NFL coaching trees are nothing if not cyclical. It might be the only job in the world where someone can fail miserably, get fired, and have a host of offers waiting for him on the other side. So it’s possible Marvin Lewis, longtime head coach of the Cincinnati Bengals before being fired this year, would’ve had the chance to get back into the game. According to him, however, that’s unlikely to happen.
“I don’t think so. I’m fine,” Lewis told CBS radio, as transcribed by Cincinnati.com, when asked if he thought he’d become a coach again.

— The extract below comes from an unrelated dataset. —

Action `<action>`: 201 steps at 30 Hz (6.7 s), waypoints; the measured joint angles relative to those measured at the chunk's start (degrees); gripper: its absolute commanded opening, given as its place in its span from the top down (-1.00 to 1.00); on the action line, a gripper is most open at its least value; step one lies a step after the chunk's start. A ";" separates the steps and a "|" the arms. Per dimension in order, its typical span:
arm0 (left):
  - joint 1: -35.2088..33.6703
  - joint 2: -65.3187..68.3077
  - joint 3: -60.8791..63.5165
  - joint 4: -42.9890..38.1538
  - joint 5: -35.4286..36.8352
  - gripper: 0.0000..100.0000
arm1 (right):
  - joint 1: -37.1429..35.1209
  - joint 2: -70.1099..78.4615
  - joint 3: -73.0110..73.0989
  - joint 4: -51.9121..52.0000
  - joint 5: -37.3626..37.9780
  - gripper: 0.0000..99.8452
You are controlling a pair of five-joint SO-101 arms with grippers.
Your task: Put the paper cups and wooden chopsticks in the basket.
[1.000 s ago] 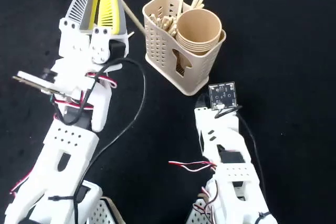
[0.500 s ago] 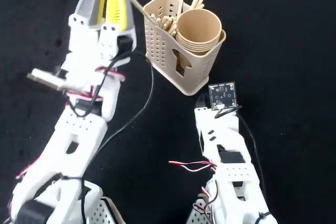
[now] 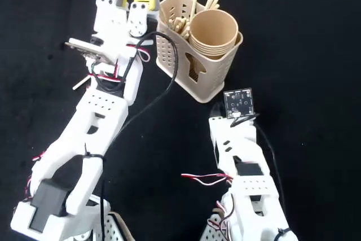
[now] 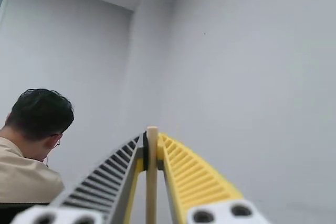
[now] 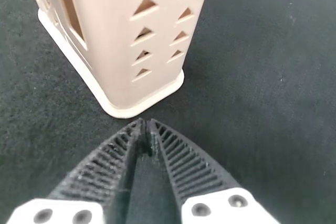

Lewis recently joined Herm Edwards’ staff at Arizona State as a senior assistant and consultant. Citing the long relationship the two have shared, Lewis said, “I envision just being another set of eyes, another set of ears, and doing anything I can to help the coaches. I was really impressed with the staff and what they accomplished after they hit the ground running last season.”
The Sun Devils went 7-6 in Edwards first year, exceeding most expectations after three difficult seasons under previous head coach Todd Graham. Wide receiver N’Keal Harry was drafted by the New England Patriots with the final pick of the first round, too.
In the CBS interview, Lewis went on to say he doesn’t miss the NFL. Hired by the Bengals in 2003, he helped turn the franchise around in a regular competitor. In his tenure, the Bengals finished above .500 six times and won the division four times: 2005, 2009, 2013, and 2015. But he never managed to win a playoff game, going 0-7. Twice, that included losses to the Steelers, a 31-17 defeat in 2005 – the Kimo Von Oelhoffen/Carson Palmer game – and the wild ending in 2015 which saw Pittsburgh come from behind in the game’s final moments.
Lewis’ first NFL job was with the Steelers, hired by Bill Cowher in 1992 to serve as the team’s linebackers coach. He left after the ’95 season to become the Baltimore Ravens’ defensive coordinator. After a brief stay in Washington, the Bengals hired him to replace Dick LeBeau.
He was fired after the Bengals slogged their way to a 6-10 record in 2018, their third consecutive losing season. That led Mike Brown, one of the most status quo owners in all of sports, to finally make a change, hiring Zac Taylor.
Assuming this is the end of Lewis’ NFL coaching career, he ends it with a 131-122-3 record. He more than doubled the wins of the next Bengals’ coach, held by Sam Wyche’s 61. Cincinnati is still searching for their first playoff win since 1990.